Because of SELinux, the Guix daemon service will fail to start on Fedora.

× guix-daemon.service - Build daemon for GNU Guix
     Loaded: loaded (/etc/systemd/system/guix-daemon.service; enabled; vendor preset: disabled)
     Active: failed (Result: exit-code) since Mon 2021-12-06 09:44:40 MST; 8s ago
    Process: 1253800 ExecStart=/var/guix/profiles/per-user/root/current-guix/bin/guix-daemon --build-users-group=guixbuild (code=exited, status=203/EXEC)
   Main PID: 1253800 (code=exited, status=203/EXEC)
        CPU: 1ms

Dec 06 09:44:40 f systemd[1]: Started Build daemon for GNU Guix.
Dec 06 09:44:40 f systemd[1253800]: guix-daemon.service: Failed to locate executable /var/guix/profiles/per-user/root/current-guix/bin/guix-daemon: Permission denied
Dec 06 09:44:40 f systemd[1253800]: guix-daemon.service: Failed at step EXEC spawning /var/guix/profiles/per-user/root/current-guix/bin/guix-daemon: Permission denied
Dec 06 09:44:40 f systemd[1]: guix-daemon.service: Main process exited, code=exited, status=203/EXEC
Dec 06 09:44:40 f systemd[1]: guix-daemon.service: Failed with result 'exit-code'.

Why? Who knows.

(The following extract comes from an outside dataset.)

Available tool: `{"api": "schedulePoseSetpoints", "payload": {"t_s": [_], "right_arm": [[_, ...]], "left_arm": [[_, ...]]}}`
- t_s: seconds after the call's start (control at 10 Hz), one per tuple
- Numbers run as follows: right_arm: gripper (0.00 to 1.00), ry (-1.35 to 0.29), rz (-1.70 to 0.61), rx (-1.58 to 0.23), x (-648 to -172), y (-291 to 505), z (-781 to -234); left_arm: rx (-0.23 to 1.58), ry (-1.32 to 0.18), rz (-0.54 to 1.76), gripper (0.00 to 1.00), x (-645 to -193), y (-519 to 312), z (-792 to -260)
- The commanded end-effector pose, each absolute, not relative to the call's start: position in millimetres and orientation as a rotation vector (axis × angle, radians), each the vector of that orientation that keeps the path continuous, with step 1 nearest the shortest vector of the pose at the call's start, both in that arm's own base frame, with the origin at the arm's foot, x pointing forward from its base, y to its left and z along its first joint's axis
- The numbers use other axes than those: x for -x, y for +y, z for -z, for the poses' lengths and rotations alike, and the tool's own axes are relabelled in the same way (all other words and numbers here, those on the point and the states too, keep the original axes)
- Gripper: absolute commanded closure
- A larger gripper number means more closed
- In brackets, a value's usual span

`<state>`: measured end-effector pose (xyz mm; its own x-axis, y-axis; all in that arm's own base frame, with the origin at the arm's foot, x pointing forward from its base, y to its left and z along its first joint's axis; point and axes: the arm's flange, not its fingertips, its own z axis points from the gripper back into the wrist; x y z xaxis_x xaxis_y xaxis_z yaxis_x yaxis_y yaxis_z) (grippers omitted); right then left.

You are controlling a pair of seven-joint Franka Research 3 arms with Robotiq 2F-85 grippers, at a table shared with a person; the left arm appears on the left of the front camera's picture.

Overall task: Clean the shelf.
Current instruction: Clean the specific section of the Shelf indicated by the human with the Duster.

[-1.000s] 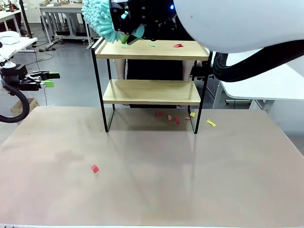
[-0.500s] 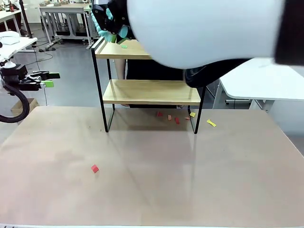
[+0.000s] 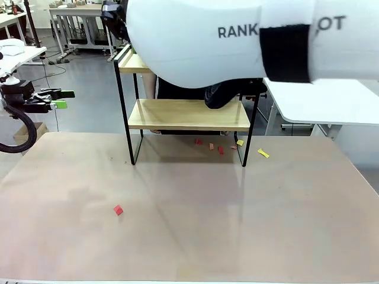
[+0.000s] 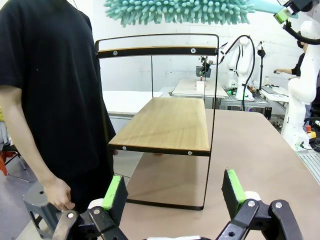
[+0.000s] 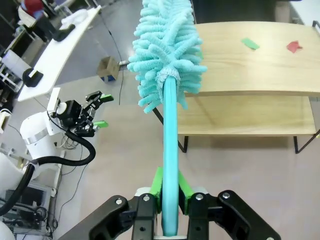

The Guix manual talks about SELinux and apparently the policy file they provide works, but it hasn't for me as of yet on Fedora 33 and 34.

https://guix.gnu.org/en/manual/en/guix.html#SELinux-Support

The Solution

Edit /etc/selinux/config

# This file controls the state of SELinux on the system.
# SELINUX= can take one of these three values:
#       enforcing - SELinux security policy is enforced.
#       permissive - SELinux prints warnings instead of enforcing.
#       disabled - No SELinux policy is loaded.
SELINUX=permissive
# SELINUXTYPE= can take one of these two values:
#       targeted - Targeted processes are protected,
#       mls - Multi Level Security protection.
SELINUXTYPE=targeted

Now reboot.

We're basically disabling SELinux. Yells at us in the background apparently but ignorance is bliss.